2004年9月の海面水温(上)と平年偏差(下)
(上)赤:28℃以上  (下)青:平年より低い

2004年9月の状況

◆エルニーニョ監視海域(北緯4度〜南緯4度、西経150度〜西経90度)の9月の海面水温の基準値(1961〜1990年の30年平均値)との差は+0.3℃

◆南方振動指数は-0.2。(貿易風の強さの目安。正の値は貿易風が強いことを示す。)

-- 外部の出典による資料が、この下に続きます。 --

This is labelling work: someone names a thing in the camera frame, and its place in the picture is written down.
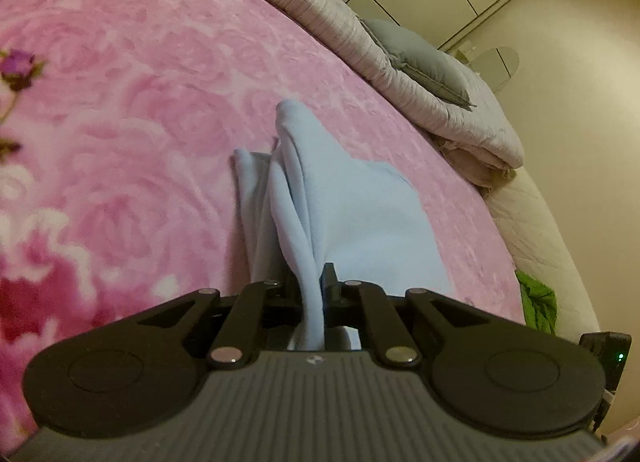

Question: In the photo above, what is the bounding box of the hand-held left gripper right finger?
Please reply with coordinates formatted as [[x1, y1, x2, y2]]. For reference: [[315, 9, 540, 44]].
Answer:
[[322, 263, 504, 370]]

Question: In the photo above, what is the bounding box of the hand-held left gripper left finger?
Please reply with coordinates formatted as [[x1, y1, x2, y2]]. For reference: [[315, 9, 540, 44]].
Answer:
[[136, 277, 302, 371]]

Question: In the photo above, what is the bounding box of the light blue sweatshirt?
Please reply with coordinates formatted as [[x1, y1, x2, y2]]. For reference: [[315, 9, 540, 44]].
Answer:
[[231, 99, 457, 354]]

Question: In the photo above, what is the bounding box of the green cloth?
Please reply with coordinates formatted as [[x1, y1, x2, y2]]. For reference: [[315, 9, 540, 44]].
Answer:
[[515, 269, 559, 334]]

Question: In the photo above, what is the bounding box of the cream headboard cushion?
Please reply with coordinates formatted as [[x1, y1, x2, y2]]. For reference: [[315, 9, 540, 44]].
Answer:
[[482, 169, 602, 339]]

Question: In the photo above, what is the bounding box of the beige folded blanket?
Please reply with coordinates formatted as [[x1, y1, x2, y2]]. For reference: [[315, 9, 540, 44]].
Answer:
[[432, 134, 517, 189]]

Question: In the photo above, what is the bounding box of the grey striped quilt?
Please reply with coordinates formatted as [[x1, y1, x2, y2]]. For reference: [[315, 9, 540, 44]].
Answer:
[[175, 0, 527, 169]]

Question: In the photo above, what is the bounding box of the pink floral blanket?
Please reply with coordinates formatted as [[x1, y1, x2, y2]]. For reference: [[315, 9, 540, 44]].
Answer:
[[0, 0, 527, 444]]

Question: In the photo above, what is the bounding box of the grey pillow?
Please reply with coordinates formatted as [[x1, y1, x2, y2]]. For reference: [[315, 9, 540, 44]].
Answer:
[[357, 18, 477, 108]]

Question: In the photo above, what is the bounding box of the oval mirror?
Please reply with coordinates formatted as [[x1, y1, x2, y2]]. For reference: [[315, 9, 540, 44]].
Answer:
[[467, 46, 520, 92]]

◆9月の太平洋赤道域の海面水温は、東経160度から西経135度にかけて平年より0.5℃以上高く、東経165度から西経155度にかけては平年より1℃以上高かった。一方、東経125度付近では平年よりも0.5℃以上低かった。

◆太平洋赤道に沿った海面水温は、7月に現れた+1℃以上の正偏差域が、9月末には東経165 度から西経150 度に見られた。9 月初めに西経120 度以東で見られた負偏差域は縮小し、9月末には西経115 度付近と西経100 度付近のみで見られた。

◆9月の太平洋の赤道に沿った表層(海面から深度数百m までの領域)水温は、日付変更線から西経115 度の深度50m 付近から深度180m にかけてと東経165 度以西の深度150m から深度200m で+1℃以上の正偏差が見られた。特に、西経165 度の深度150m から西経125 度の深度100m にかけては+2℃以上の正偏差が見られた。

◆太平洋の赤道に沿った海面から深度260m までの平均水温平年偏差の経度-時間断面図では、8月末に日付変更線から西経145 度に見られた+1℃以上の正偏差域は東進し、9 月半ばにその東端が西経125 度付近まで達した。9 月末に+1℃ 以上の正偏差は消滅したが、+0.5℃以上の正偏差が西経100 度以西を占めた。

◆太平洋赤道域の対流活動は、西部で平年より活発、インドネシア付近で平年より不活発で、それ以外は平年並だった。また、フィリピン付近の対流活動は不活発だった。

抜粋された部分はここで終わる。